WHAT IS EXPECTED: Without altering a single character, set down all of the data below.

COLLECTED MATERIAL:

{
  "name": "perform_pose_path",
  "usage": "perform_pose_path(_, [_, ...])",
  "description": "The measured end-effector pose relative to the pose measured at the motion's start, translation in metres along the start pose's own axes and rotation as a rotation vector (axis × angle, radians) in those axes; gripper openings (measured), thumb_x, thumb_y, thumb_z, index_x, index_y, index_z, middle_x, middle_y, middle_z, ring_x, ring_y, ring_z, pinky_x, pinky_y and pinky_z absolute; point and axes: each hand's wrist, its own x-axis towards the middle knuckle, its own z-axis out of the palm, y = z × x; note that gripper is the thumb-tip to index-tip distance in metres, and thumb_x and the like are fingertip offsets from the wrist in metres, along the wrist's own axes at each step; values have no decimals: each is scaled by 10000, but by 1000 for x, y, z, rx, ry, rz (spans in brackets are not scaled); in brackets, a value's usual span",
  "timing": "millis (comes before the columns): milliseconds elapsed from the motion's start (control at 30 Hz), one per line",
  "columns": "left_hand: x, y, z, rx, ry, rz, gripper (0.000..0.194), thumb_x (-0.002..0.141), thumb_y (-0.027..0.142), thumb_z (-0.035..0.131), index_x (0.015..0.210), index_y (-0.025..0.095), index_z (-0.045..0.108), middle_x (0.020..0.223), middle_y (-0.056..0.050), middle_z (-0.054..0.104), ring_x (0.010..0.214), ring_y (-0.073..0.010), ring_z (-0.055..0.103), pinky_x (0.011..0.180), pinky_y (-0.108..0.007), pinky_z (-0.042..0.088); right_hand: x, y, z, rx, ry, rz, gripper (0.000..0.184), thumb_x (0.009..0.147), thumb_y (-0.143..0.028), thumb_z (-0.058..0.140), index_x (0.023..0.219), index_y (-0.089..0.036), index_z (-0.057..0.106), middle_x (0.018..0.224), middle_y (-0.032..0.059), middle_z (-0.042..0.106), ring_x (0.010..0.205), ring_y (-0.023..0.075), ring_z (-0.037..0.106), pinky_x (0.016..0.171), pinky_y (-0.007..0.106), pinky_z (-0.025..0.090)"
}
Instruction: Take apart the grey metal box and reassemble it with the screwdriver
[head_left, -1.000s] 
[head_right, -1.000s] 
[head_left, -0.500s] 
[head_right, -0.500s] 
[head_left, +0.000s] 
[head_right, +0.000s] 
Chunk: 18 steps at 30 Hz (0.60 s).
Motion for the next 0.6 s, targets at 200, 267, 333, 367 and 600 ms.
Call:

RESPONSE FOR THIS EXERCISE:
{
  "name": "perform_pose_path",
  "usage": "perform_pose_path(_, [_, ...])",
  "description": "The measured end-effector pose relative to the pose measured at the motion's start, translation in metres along the start pose's own axes and rotation as a rotation vector (axis × angle, radians) in those axes; gripper openings (measured), thumb_x, thumb_y, thumb_z, index_x, index_y, index_z, middle_x, middle_y, middle_z, ring_x, ring_y, ring_z, pinky_x, pinky_y and pinky_z absolute; point and axes: each hand's wrist, its own x-axis towards the middle knuckle, its own z-axis out of the palm, y = z × x; note that gripper is the thumb-tip to index-tip distance in metres, and thumb_x and the like are fingertip offsets from the wrist in metres, along the wrist's own axes at each step; values have no decimals: each is scaled by 10000, but by 1000 for x, y, z, rx, ry, rz (spans in brackets are not scaled); in brackets, a value's usual span",
  "timing": "millis (comes before the columns): milliseconds elapsed from the motion's start (control at 30 Hz), one per line",
  "columns": "left_hand: x, y, z, rx, ry, rz, gripper (0.000..0.194), thumb_x (-0.002..0.141), thumb_y (-0.027..0.142), thumb_z (-0.035..0.131), index_x (0.015..0.210), index_y (-0.025..0.095), index_z (-0.045..0.108), middle_x (0.020..0.223), middle_y (-0.056..0.050), middle_z (-0.054..0.104), ring_x (0.010..0.214), ring_y (-0.073..0.010), ring_z (-0.055..0.103), pinky_x (0.011..0.180), pinky_y (-0.108..0.007), pinky_z (-0.042..0.088); right_hand: x, y, z, rx, ry, rz, gripper (0.000..0.184), thumb_x (0.009..0.147), thumb_y (-0.143..0.028), thumb_z (-0.058..0.140), index_x (0.023..0.219), index_y (-0.089..0.036), index_z (-0.057..0.106), middle_x (0.018..0.224), middle_y (-0.032..0.059), middle_z (-0.042..0.106), ring_x (0.010..0.205), ring_y (-0.023..0.075), ring_z (-0.037..0.106), pinky_x (0.016..0.171), pinky_y (-0.007..0.106), pinky_z (-0.025..0.090)"
}
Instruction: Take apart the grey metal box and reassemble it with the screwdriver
[head_left, -1.000s] 
[head_right, -1.000s] 
[head_left, -0.500s] 
[head_right, -0.500s] 
[head_left, +0.000s] 
[head_right, +0.000s] 
Chunk: 18 steps at 30 Hz (0.60 s).
Motion for the next 0.6 s, targets at 200, 267, 333, 367 and 600 ms.
Call:

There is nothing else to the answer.